MUI Ingatkan Rezim Myanmar Soal Nasib Muslim Rohingya

MUI berharap tidak ada kekerasan terhadap Muslim Rohingya.

Republika/Edwin Dwi Putranto
MUI Ingatkan Rezim Myanmar Soal Nasib Muslim Rohingya. Sejumlah anak muslim Rohingya membaca alquran di masjid kampung Char Pauk, Sittwe, Myanmar, Sabtu (2/6).
Rep: Fuji E Permana Red: Ani Nursalikah

REPUBLIKA.CO.ID, JAKARTA -- Majelis Ulama Indonesia (MUI) mempersilakan urusan politik di dalam negeri Myanmar diselesaikan dengan baik dan benar. MUI juga memperingatkan rezim yang berkuasa di Myanmar tidak lagi melakukan kejahatan kemanusiaan atau kekerasan terhadap minoritas Muslim. 

Baca Juga

Ketua MUI Bidang Hubungan Luar Negeri dan Kerja Sama Internasional Prof Sudarnoto mengatakan, yang menjadi kepedulian bersama adalah nasib minoritas, seperti etnis Rohingya. Maka, jangan sampai kudeta dan junta militer kembali memberlakukan tindakan kekerasan terhadap minoritas Muslim.

"MUI menyerukan persoalan politik (Myanmar) diselesaikan dengan baik, tetapi hak-hak minoritas Muslim jangan ditindas karena faktor apa pun, (penindasan terhadap minoritas ini) menjadi kejahatan kemanusiaan, jangan terulang peristiwa kemarin itu," kata Prof Sudarnoto kepada Republika.co.id, Selasa (2/2).

Ia menjelaskan, tokoh pergerakan Aung San Suu Kyi sudah ditangkap. Sebelumnya, wajahnya sempat tercoreng karena pada masa kepemimpinannya tidak sesuai harapan.

Aung San Suu Kyi terbukti tidak bisa melindungi Muslim minoritas. Untuk itu, MUI pernah menyeru untuk mencabut hadiah nobel yang pernah diberikan kepada Aung San Suu Kyi.

Prof Sudarnoto mengatakan, pascakudeta, dibentuk pemerintahan baru Myanmar. MUI mengingatkan agar jangan sampai pemerintahan baru ini lebih tidak manusiawi dari yang sebelumnya.

 

 

MUI juga mengajak kekuatan civil society dan pembela hak asasi manusia (HAM) di dunia bersama-sama mengingatkan rezim di Myanmar. Agar mereka tidak melakukan tindakan kekerasan atau kejahatan kemanusiaan terhadap minoritas atau pihak yang berbeda pendapat.

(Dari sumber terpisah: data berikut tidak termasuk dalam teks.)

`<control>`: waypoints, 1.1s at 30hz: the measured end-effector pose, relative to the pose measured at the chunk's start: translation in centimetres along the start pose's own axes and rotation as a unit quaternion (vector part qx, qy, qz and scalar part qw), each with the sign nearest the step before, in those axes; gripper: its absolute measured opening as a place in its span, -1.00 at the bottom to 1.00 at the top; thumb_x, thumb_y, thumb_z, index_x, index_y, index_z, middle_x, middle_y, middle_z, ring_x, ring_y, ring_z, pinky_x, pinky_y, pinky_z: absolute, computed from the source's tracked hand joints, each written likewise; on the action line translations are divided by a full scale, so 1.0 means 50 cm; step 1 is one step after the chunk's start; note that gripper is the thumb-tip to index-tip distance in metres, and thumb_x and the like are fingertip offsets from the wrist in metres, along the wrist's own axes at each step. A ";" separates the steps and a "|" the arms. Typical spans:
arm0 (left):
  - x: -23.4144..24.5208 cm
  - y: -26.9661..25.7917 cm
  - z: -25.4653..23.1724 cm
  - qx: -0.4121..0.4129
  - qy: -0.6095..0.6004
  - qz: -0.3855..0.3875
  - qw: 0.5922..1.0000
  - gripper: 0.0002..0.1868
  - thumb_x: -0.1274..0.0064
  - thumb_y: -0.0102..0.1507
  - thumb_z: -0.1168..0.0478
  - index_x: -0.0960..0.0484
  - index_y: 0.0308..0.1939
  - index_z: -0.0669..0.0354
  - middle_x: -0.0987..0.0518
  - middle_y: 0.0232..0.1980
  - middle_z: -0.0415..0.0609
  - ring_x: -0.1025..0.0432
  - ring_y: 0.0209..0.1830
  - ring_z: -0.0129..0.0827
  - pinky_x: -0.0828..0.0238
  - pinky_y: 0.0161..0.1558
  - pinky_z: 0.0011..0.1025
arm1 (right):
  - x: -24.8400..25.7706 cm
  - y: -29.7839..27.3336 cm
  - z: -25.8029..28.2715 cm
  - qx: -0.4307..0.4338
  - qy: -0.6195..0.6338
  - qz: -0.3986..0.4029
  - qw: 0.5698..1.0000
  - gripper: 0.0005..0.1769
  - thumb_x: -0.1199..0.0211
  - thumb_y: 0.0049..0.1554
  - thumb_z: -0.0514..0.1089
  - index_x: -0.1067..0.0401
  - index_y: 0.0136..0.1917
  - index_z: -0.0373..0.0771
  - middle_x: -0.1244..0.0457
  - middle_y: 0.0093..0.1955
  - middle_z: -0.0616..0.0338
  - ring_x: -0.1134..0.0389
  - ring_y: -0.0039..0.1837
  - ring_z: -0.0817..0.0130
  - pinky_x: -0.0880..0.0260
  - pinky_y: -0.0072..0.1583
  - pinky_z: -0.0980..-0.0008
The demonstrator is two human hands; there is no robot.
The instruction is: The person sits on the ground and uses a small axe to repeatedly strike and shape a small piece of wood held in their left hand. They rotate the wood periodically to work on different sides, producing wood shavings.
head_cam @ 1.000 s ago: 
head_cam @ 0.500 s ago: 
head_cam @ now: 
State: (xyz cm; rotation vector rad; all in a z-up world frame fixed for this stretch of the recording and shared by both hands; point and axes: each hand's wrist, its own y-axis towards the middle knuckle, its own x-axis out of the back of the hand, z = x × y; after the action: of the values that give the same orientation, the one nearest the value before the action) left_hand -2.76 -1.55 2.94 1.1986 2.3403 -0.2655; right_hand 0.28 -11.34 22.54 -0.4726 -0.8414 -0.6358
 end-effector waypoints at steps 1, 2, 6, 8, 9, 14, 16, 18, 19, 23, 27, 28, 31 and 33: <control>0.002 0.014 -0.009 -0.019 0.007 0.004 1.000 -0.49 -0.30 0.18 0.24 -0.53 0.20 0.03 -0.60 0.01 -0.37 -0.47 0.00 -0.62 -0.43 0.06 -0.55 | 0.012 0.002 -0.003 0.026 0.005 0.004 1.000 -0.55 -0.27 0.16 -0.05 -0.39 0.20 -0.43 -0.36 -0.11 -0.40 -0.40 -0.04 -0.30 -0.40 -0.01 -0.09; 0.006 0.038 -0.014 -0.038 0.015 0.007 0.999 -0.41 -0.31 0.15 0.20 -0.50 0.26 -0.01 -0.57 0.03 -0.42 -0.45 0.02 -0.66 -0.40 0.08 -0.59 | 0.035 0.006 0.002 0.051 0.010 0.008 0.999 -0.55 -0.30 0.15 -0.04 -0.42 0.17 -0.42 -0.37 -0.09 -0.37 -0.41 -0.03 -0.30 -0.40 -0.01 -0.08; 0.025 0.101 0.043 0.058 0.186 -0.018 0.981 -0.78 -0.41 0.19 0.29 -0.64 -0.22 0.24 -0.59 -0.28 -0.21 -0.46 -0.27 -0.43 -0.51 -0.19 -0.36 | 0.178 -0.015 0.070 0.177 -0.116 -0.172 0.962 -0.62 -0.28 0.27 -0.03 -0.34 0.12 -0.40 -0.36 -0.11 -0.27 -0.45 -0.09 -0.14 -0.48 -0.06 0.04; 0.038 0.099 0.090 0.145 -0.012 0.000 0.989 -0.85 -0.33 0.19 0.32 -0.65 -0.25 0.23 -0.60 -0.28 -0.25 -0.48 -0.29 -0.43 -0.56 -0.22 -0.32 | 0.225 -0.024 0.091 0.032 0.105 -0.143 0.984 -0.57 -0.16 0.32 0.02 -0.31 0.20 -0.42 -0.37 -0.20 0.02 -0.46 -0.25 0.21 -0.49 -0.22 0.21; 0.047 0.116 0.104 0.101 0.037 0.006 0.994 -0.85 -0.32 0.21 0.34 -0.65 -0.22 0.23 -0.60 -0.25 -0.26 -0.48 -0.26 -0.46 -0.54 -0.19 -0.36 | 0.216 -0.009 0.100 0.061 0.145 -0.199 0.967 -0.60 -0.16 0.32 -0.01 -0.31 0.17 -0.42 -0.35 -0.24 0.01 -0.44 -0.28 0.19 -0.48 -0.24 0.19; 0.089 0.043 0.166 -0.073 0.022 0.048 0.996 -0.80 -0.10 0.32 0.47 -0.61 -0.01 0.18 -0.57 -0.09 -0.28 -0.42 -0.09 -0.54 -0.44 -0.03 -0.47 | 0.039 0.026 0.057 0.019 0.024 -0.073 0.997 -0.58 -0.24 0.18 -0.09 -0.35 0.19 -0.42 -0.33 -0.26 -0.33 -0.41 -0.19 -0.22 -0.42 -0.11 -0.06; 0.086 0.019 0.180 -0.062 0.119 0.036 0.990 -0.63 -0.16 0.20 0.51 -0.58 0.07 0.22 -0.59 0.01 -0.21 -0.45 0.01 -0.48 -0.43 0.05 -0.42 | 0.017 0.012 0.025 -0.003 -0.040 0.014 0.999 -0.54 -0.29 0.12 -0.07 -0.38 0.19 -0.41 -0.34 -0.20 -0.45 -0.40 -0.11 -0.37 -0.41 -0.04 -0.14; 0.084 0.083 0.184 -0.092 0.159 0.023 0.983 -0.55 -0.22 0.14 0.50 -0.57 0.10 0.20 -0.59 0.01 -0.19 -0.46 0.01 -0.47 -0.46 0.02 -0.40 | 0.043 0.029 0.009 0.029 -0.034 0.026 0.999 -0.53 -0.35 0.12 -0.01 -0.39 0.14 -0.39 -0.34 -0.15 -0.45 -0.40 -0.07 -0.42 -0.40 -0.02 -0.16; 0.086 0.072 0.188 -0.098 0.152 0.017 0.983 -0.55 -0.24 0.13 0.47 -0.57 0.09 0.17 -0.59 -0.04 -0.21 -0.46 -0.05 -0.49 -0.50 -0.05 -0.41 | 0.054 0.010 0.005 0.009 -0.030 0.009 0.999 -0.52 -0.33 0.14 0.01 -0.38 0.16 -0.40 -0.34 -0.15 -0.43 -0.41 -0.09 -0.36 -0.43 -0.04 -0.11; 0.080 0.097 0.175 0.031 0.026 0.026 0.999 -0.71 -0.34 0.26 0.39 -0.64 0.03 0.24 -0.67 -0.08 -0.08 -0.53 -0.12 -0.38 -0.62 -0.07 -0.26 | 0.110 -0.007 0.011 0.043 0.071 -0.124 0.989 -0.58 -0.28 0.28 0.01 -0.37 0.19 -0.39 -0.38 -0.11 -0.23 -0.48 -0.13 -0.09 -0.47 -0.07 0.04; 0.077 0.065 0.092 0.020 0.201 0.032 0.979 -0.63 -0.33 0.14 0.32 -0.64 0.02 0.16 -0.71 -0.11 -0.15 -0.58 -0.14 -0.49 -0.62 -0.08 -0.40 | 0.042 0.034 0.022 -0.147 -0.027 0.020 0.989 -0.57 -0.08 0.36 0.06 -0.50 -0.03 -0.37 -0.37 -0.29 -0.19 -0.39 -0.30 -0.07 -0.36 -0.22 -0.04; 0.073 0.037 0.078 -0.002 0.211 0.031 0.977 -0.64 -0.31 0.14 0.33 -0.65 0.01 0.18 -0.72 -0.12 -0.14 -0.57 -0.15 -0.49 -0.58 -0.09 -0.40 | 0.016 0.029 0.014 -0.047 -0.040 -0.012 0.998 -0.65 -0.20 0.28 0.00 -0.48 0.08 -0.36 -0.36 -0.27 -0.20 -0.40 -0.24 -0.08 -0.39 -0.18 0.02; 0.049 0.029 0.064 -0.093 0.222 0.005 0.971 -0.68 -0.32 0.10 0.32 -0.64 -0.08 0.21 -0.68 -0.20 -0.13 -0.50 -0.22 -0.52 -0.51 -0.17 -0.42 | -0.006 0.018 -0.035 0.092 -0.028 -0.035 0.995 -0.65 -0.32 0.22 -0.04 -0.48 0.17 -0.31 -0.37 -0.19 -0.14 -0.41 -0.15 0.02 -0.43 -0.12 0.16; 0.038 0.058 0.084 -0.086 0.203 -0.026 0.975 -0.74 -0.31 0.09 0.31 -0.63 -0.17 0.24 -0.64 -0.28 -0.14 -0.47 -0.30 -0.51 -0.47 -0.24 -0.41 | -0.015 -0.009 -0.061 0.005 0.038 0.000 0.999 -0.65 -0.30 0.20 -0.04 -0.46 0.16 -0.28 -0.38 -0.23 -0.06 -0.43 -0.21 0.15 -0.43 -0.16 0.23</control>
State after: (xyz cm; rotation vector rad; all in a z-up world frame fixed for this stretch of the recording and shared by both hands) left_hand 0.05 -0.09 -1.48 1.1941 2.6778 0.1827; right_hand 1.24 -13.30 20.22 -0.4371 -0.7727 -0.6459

"Baiknya memang kekuatan civil society, para ulama atau ormas-ormas atau gerakan-gerakan pembela hak asasi manusia mengingatkan dan menjaga jangan sampai pemerintah Myanmar yang baru ini melakukan tindakan kekerasan, khususnya terhadap Muslim, dan terhadap siapa saja yang berbeda pandangan," ujarnya. 

Prof Sudarnoto mengatakan, pihak yang berbeda pendapat harus dihargai, dan hak-hak beragama juga harus dihargai. Jangan sampai ada penghapusan etnis atas nama perbedaan pendapat.

Sebelumnya, militer Myanmar atau sering disebut Tatmadaw mengumumkan pengembalian pemerintahan militer dari pemerintahan Aung San Suu Kyi dan secara resmi mengakhiri transisi demokrasi di Myanmar. Militer mencopot 24 menteri dan deputi.

 

Melansir laman Channel News Asia, Selasa (2/2), militer juga menunjuk 11 pengganti dalam pemerintahan barunya setelah merebut kekuasaan dalam kudeta pada Senin (1/2). Pengumuman tersebut disiarkan melalui TV milik militer Myanmar, Myawaddy TV.